WORK TASK: Every line in the records below that holds the word "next" is to be copied.

INFORMATION:
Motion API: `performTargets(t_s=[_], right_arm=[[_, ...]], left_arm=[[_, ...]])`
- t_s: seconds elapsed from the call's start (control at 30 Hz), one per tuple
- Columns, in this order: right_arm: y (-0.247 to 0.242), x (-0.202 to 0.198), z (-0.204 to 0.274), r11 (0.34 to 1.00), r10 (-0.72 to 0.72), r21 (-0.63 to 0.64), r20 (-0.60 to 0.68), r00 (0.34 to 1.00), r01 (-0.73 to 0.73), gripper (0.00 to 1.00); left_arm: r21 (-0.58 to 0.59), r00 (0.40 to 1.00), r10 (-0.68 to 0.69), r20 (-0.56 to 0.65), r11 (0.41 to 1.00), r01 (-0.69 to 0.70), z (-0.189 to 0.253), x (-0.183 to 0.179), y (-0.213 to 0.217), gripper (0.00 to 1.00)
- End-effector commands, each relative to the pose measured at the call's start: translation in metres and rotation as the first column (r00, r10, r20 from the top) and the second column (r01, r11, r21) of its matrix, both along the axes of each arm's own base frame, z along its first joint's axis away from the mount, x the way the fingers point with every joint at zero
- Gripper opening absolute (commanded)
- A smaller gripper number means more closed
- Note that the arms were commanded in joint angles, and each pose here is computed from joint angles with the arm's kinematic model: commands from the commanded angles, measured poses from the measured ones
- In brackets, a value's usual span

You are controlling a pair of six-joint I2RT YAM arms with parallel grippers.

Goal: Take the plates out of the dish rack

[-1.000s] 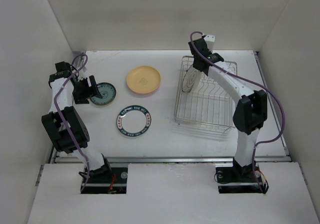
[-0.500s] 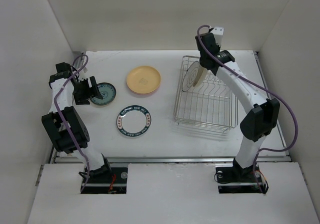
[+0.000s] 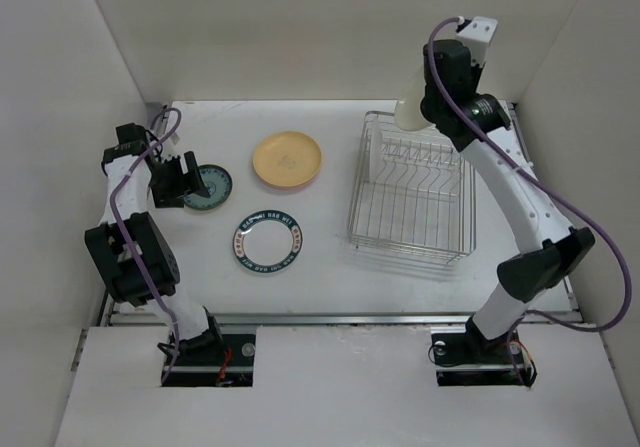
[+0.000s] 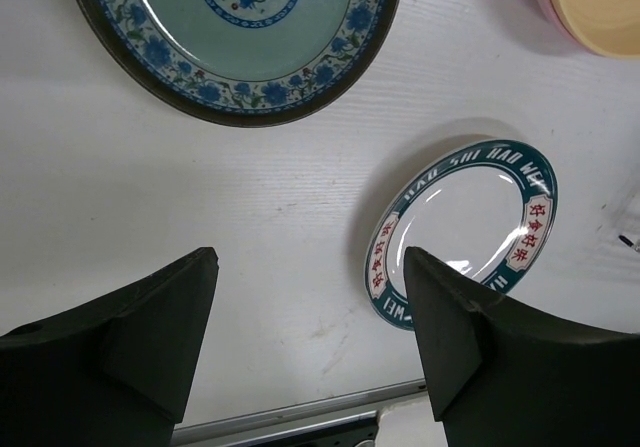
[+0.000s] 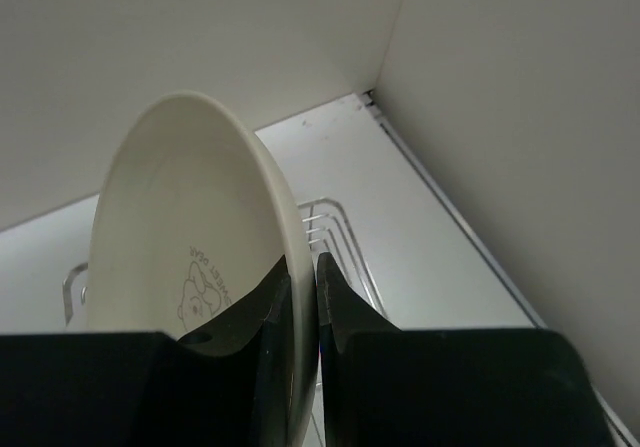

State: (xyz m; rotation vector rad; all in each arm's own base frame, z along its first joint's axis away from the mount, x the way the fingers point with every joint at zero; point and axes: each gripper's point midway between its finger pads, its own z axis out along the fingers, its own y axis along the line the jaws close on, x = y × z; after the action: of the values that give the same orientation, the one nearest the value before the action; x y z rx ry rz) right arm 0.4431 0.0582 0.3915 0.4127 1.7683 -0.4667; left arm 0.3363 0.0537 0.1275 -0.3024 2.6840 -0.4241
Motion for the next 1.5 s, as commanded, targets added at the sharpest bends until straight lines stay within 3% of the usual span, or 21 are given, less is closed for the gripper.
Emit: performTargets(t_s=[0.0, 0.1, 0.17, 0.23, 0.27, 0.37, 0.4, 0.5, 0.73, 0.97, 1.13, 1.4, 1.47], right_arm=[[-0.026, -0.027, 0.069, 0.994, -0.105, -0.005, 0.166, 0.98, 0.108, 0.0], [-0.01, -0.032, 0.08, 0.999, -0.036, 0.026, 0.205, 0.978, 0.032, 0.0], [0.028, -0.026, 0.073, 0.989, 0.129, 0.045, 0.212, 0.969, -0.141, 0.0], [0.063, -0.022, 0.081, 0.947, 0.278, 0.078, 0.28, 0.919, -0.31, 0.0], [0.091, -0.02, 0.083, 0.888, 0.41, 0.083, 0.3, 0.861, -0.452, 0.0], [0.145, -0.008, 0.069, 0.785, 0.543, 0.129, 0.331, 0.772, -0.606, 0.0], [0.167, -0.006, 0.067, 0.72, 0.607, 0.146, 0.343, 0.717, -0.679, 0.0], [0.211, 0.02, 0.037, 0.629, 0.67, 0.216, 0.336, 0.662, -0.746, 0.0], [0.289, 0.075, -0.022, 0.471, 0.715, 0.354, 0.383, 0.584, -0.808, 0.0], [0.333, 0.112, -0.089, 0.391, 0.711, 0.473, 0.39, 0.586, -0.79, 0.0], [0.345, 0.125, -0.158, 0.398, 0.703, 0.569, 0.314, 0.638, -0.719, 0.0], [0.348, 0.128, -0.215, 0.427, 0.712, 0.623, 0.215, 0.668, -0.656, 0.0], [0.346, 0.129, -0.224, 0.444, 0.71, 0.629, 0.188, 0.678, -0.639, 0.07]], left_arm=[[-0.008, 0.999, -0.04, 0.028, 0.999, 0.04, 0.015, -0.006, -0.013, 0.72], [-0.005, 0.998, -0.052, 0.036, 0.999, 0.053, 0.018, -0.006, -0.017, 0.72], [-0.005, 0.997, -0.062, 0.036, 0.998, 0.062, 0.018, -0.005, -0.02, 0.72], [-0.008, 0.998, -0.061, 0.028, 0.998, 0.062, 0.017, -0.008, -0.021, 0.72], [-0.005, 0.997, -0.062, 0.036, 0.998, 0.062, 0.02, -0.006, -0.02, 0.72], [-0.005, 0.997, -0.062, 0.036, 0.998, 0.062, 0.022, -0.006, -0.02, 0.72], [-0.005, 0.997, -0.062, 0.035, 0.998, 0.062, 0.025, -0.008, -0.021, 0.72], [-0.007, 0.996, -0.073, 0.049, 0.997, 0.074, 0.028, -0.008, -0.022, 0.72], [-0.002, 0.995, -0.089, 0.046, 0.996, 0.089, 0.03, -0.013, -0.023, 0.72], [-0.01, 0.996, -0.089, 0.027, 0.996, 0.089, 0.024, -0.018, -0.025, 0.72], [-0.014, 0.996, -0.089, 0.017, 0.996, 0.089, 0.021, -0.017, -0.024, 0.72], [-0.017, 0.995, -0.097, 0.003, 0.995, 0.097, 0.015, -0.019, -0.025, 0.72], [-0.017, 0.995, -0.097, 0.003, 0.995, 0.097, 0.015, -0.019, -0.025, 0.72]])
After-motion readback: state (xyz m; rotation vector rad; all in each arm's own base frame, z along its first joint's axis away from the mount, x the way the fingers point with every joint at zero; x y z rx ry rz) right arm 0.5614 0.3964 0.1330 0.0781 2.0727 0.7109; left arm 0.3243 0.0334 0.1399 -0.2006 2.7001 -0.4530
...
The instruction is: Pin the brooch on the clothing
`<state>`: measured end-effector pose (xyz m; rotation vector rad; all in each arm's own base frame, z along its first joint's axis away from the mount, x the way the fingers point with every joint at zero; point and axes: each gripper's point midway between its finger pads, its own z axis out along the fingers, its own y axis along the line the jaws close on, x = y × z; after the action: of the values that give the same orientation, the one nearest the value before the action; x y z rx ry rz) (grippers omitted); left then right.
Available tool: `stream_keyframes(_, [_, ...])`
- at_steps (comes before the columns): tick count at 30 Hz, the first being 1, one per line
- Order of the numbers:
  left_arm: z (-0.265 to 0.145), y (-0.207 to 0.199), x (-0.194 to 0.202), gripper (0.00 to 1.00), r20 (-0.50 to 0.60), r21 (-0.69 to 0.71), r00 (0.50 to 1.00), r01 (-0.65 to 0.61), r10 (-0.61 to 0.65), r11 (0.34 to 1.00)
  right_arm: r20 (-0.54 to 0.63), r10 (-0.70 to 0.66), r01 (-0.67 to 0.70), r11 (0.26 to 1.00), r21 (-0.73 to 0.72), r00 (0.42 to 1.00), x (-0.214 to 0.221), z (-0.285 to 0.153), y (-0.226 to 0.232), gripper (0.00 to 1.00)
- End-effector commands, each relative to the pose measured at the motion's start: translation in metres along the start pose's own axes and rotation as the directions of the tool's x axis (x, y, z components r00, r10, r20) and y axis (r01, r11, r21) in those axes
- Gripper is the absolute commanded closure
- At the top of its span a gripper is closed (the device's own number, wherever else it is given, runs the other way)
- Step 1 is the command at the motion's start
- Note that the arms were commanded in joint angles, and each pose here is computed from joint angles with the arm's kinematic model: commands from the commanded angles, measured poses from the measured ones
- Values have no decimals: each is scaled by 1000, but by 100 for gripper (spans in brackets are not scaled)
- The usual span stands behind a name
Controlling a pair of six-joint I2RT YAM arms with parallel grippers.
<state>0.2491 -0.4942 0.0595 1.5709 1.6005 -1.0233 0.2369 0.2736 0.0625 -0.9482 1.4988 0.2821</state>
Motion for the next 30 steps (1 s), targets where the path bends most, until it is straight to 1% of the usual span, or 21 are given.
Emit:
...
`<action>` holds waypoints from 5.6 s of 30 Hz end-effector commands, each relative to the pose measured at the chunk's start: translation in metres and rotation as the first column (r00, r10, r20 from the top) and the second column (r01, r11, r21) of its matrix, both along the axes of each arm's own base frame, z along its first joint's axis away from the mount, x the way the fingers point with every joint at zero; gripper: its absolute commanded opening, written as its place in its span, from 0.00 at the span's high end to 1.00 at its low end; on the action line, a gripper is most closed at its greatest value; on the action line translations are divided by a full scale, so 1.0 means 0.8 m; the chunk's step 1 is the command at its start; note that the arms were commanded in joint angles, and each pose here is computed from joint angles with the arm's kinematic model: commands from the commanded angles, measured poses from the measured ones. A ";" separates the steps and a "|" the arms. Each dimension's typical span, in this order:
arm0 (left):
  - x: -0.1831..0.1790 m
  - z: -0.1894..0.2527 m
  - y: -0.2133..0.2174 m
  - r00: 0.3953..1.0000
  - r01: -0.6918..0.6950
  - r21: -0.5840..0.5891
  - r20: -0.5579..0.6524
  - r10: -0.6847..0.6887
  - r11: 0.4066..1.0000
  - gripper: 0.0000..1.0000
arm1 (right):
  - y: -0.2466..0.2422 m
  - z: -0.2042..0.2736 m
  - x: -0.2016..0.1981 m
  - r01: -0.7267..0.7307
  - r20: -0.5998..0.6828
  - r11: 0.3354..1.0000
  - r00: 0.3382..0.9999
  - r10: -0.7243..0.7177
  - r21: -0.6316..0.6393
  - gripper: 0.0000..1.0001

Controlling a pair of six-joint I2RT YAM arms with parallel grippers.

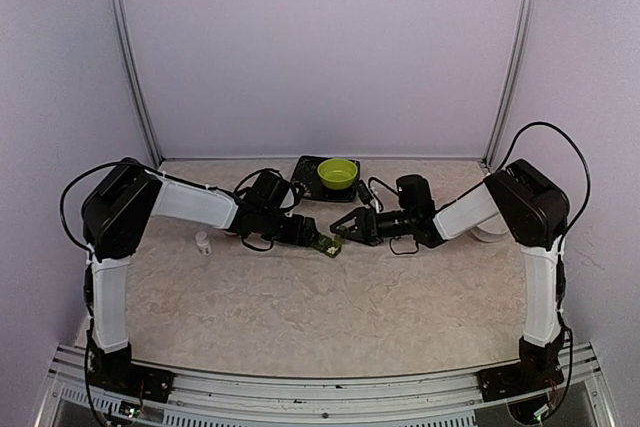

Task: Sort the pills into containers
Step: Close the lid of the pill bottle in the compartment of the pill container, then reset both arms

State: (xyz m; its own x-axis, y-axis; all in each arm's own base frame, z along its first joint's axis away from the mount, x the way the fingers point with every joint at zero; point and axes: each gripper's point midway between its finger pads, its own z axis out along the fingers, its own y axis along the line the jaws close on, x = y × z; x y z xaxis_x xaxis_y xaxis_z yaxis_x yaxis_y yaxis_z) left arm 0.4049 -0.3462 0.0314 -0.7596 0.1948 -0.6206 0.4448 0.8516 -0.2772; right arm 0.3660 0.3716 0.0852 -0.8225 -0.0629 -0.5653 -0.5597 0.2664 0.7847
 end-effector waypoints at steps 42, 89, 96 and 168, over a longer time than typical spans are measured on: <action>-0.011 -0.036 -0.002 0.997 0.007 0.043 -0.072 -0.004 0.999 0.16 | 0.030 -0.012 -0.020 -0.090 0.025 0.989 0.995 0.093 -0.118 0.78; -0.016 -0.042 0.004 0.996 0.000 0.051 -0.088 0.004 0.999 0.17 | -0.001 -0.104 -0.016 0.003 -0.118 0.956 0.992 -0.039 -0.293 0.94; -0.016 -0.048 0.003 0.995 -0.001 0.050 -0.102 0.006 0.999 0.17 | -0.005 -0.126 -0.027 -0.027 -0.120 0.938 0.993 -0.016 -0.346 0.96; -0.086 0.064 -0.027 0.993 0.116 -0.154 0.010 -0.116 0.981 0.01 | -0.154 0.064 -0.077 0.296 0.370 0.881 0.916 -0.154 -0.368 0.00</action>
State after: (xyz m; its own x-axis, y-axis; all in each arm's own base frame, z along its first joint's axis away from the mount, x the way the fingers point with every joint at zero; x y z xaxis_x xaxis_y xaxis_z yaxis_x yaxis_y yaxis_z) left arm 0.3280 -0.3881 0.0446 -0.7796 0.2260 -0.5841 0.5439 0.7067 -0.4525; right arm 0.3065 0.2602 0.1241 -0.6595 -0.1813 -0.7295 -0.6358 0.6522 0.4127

RESPONSE AREA:
Motion for the next 1.5 s, as commanded, targets added at the sharpest bends until straight lines stay within 3% of the usual span, or 21 are given, less is closed for the gripper.
Motion for the next 30 steps (1 s), targets where the path bends most, until it is straight to 1% of the usual span, or 21 are given.

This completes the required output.